Api server boilerplate with database support for a newer version of Luracast Restler
Restler is an "API First Micro Framework" that offers better web api by design.
This template provides full laravel 8 database functionality for your non laravel projects adds Migration, Seeding and Artisan support to Illuminate Database.
It enables artisan command line tool with:
Available commands:
db Start a new database CLI session
dump-autoload Regenerate framework autoload files
env Display the current framework environment
help Display help for a command
inspire Display an inspiring quote
list List commands
migrate Run the database migrations
serve Serve the application on the PHP development server
tinker Interact with your application
db
db:seed Seed the database with records
db:wipe Drop all tables, views, and types
make
make:command Create a new Artisan command
make:controller Create a new controller class
make:factory Create a new model factory
make:migration Create a new migration file
make:model Create a new Eloquent model class
make:seeder Create a new seeder class
migrate
migrate:fresh Drop all tables and re-run all migrations
migrate:install Create the migration repository
migrate:refresh Reset and re-run all migrations
migrate:reset Rollback all database migrations
migrate:rollback Rollback the last database migration
migrate:status Show the status of each migration
vendor
vendor:publish Publish any publishable assets from vendor packages
Laravel is a web application framework with expressive, elegant syntax. We extracted the database functionality from it and made it available for other frameworks.
The Illuminate Database component is a full database toolkit for PHP, providing an expressive query builder, ActiveRecord style ORM, and schema builder.
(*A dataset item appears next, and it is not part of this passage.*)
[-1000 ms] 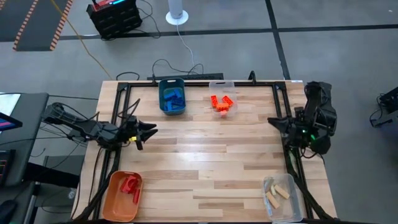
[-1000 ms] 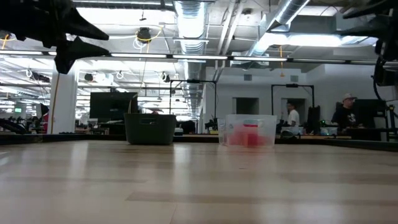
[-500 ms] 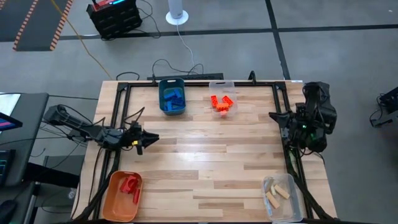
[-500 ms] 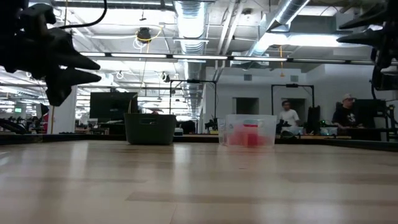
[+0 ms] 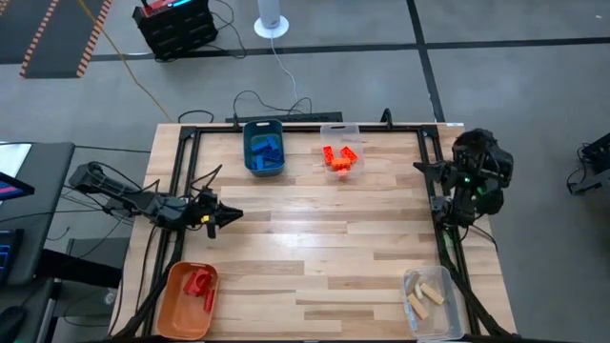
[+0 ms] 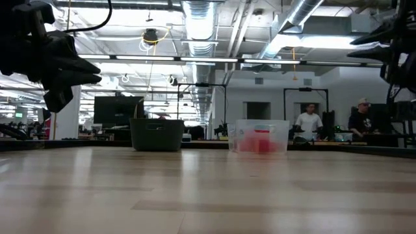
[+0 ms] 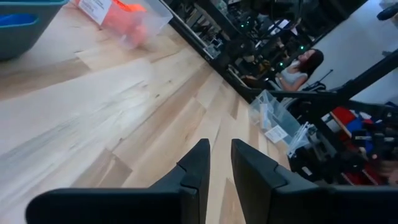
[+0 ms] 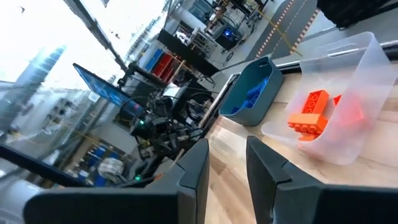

It currently supports MySQL, Postgres, MSSQL Server, and SQLite. We combined it with Illuminate FileSystem and Illuminate Console to make Artisan work with database related commands.
This app utilizes Composer to manage its dependencies.
First, download a copy of the composer.phar. Once you have the PHAR archive,
you can either keep it in your local project directory or move to usr/local/bin
to use it globally on your system. On Windows, you can use the Composer
Windows installer.
Download as zip, and unzip or clone this repository in your development machine. rename the folder to match your application
open terminal inside this newly created folder
composer install
This will install all the dependencies
Eloquent Application Template offers lluminate Database support along with Migration, Seeding and Artisan.
Note:- This template is built using Laravel Database
There is a sample API Class called Home in app/Http/Controllers directory that has the following success message
for the /(root) of the API.
{
"success": {
"code": 200,
"message": "Restler is up and running!"
}
}On your development machine, you can run the development server by running the
php artisan serve
on the project root. This will run the php development server at port 8000 on localhost by default. If you need to change that you may use the command line options as shown below
php artisan serve --port=8080
This project also comes with API Explorer based on swagger ui for testing and documenting the api. You can access that using the following url
http://localhost:8000/explorer/
index.php in the public folder includes the autoload.php in bootstrap folder which internally
uses composer autoloader. This enables lazy loading for all db and laravel related classes. Only when you call
one of the DB related class, database engine is initialized. So we get a very performant application.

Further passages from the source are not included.